2. Second, we must bridge the climate divide.
3. Third, we must bridge the gap between rich and poor, within and between countries.
4. Fourth, we must close the gender divide.
5. Fifth, restoring trust and inspiring hope means bridging the digital divide.
6. Sixth, and finally, we have to bridge the divide between generations.
The words regarding young people are of particular relevance. For Gutèrres, today’s 1.8 billion young people will inherit our successes and mistakes, so we need to think carefully about what we do and listen to their projects and proposals. The document, “Our Common Agenda”, includes the appointment of a Special Commissioner for Future Generations and the creation of a United Nations Youth Office. Furthermore, Mr. Gutèrres announced a Summit for the Transformation of Education. They affirmed that their contributions would be a matter of particular importance at the Summit of the Future, also included in “Our Common Agenda.”
The Secretary-General ended his remarks by underlining what must be the central attitude of the world and the United Nations in the 21st Century:
“The best way to promote the interests of one’s citizens is to promote the interests of our common future. Interdependence is the logic of the 21st Century. And it is the principle of the United Nations.
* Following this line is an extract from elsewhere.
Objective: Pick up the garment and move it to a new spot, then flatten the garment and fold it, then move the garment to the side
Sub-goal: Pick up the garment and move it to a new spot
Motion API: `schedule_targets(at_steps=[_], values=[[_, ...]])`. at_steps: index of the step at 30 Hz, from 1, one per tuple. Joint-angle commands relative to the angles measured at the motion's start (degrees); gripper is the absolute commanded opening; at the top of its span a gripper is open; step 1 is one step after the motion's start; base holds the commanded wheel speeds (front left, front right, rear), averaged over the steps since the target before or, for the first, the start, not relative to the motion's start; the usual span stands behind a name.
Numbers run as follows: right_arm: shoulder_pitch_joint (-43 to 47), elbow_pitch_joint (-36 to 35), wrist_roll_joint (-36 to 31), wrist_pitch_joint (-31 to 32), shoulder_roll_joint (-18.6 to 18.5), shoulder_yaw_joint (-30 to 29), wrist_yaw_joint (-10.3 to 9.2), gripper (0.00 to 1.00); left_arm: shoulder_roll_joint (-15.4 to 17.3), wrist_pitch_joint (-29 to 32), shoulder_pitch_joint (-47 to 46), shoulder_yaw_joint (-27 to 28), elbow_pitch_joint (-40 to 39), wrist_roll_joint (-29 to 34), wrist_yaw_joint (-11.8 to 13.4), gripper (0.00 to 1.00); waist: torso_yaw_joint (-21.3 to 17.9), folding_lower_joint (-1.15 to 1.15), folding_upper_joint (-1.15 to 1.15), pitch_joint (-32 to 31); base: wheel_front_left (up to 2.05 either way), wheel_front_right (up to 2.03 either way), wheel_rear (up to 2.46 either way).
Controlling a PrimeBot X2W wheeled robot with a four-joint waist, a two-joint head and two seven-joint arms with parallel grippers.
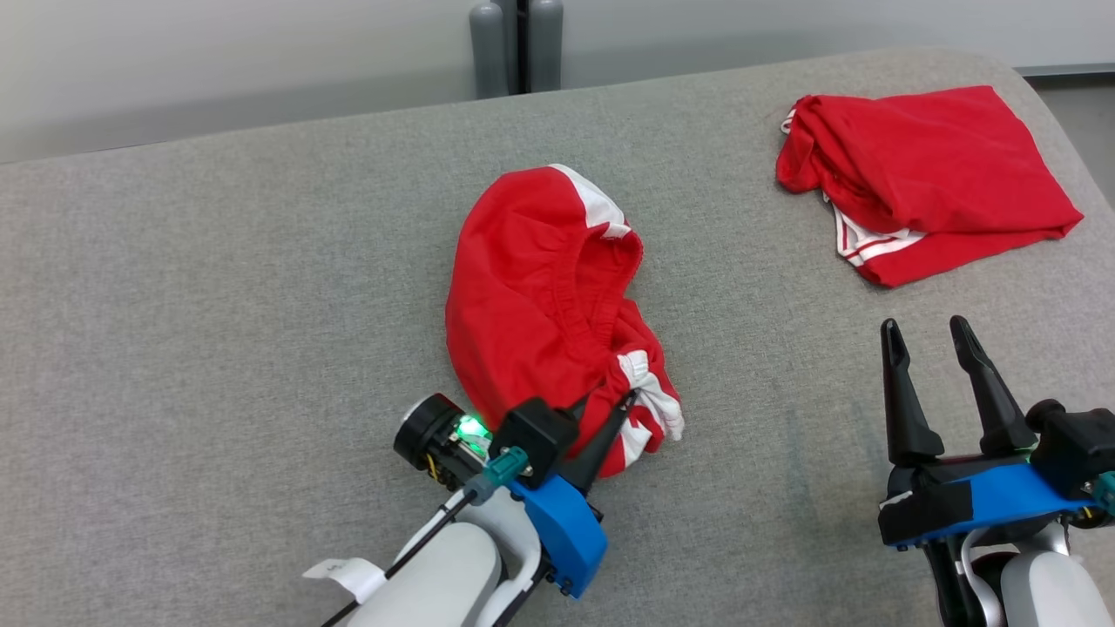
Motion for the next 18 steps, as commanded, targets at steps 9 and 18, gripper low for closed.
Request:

This is our moment. A time of transformation. An era for reviving multilateralism. An era of possibility. Let us restore trust. Let us inspire hope. And let’s start right now.”
The different Secretaries-General have been key people in the mission that the UN has developed over the years. It has been their reports on the world situation or their speeches at the Assemblies and their discreet interventions in negotiations between countries. The Secretaries-General have played a vital role in what has come to be called Preventive Diplomacy, which seeks to resolve differences between countries before they turn into violence.